▶ _Work required_
Copy the data precisely, keeping every character.

========================

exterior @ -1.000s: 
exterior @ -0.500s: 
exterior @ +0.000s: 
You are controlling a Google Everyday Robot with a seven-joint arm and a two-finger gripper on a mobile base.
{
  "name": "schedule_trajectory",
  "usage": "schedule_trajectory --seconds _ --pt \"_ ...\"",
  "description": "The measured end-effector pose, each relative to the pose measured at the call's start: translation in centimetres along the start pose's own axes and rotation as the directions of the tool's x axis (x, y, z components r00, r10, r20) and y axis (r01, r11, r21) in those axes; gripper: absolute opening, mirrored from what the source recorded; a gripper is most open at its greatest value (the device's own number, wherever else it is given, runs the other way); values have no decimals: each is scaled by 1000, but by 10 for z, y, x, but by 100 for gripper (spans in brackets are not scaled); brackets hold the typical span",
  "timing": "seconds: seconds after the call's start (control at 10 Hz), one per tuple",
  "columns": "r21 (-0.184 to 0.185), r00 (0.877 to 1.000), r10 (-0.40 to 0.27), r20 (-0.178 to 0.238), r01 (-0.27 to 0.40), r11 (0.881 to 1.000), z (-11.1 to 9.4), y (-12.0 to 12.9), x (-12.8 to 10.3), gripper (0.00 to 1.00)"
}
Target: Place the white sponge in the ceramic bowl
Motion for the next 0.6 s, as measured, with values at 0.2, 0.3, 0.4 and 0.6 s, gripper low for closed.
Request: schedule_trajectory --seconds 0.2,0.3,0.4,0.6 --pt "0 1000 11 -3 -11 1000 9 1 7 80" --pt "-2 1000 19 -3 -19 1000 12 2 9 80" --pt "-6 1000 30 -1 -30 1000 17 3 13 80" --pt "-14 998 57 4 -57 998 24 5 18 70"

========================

▶ _Problem solution_
exterior @ -1.000s: 
exterior @ -0.500s: 
exterior @ +0.000s: 
You are controlling a Google Everyday Robot with a seven-joint arm and a two-finger gripper on a mobile base.
{
  "name": "schedule_trajectory",
  "usage": "schedule_trajectory --seconds _ --pt \"_ ...\"",
  "description": "The measured end-effector pose, each relative to the pose measured at the call's start: translation in centimetres along the start pose's own axes and rotation as the directions of the tool's x axis (x, y, z components r00, r10, r20) and y axis (r01, r11, r21) in those axes; gripper: absolute opening, mirrored from what the source recorded; a gripper is most open at its greatest value (the device's own number, wherever else it is given, runs the other way); values have no decimals: each is scaled by 1000, but by 10 for z, y, x, but by 100 for gripper (spans in brackets are not scaled); brackets hold the typical span",
  "timing": "seconds: seconds after the call's start (control at 10 Hz), one per tuple",
  "columns": "r21 (-0.184 to 0.185), r00 (0.877 to 1.000), r10 (-0.40 to 0.27), r20 (-0.178 to 0.238), r01 (-0.27 to 0.40), r11 (0.881 to 1.000), z (-11.1 to 9.4), y (-12.0 to 12.9), x (-12.8 to 10.3), gripper (0.00 to 1.00)"
}
Target: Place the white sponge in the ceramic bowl
Motion for the next 0.6 s, as measured, with values at 0.2, 0.3, 0.4 and 0.6 s, gripper low for closed.
Request: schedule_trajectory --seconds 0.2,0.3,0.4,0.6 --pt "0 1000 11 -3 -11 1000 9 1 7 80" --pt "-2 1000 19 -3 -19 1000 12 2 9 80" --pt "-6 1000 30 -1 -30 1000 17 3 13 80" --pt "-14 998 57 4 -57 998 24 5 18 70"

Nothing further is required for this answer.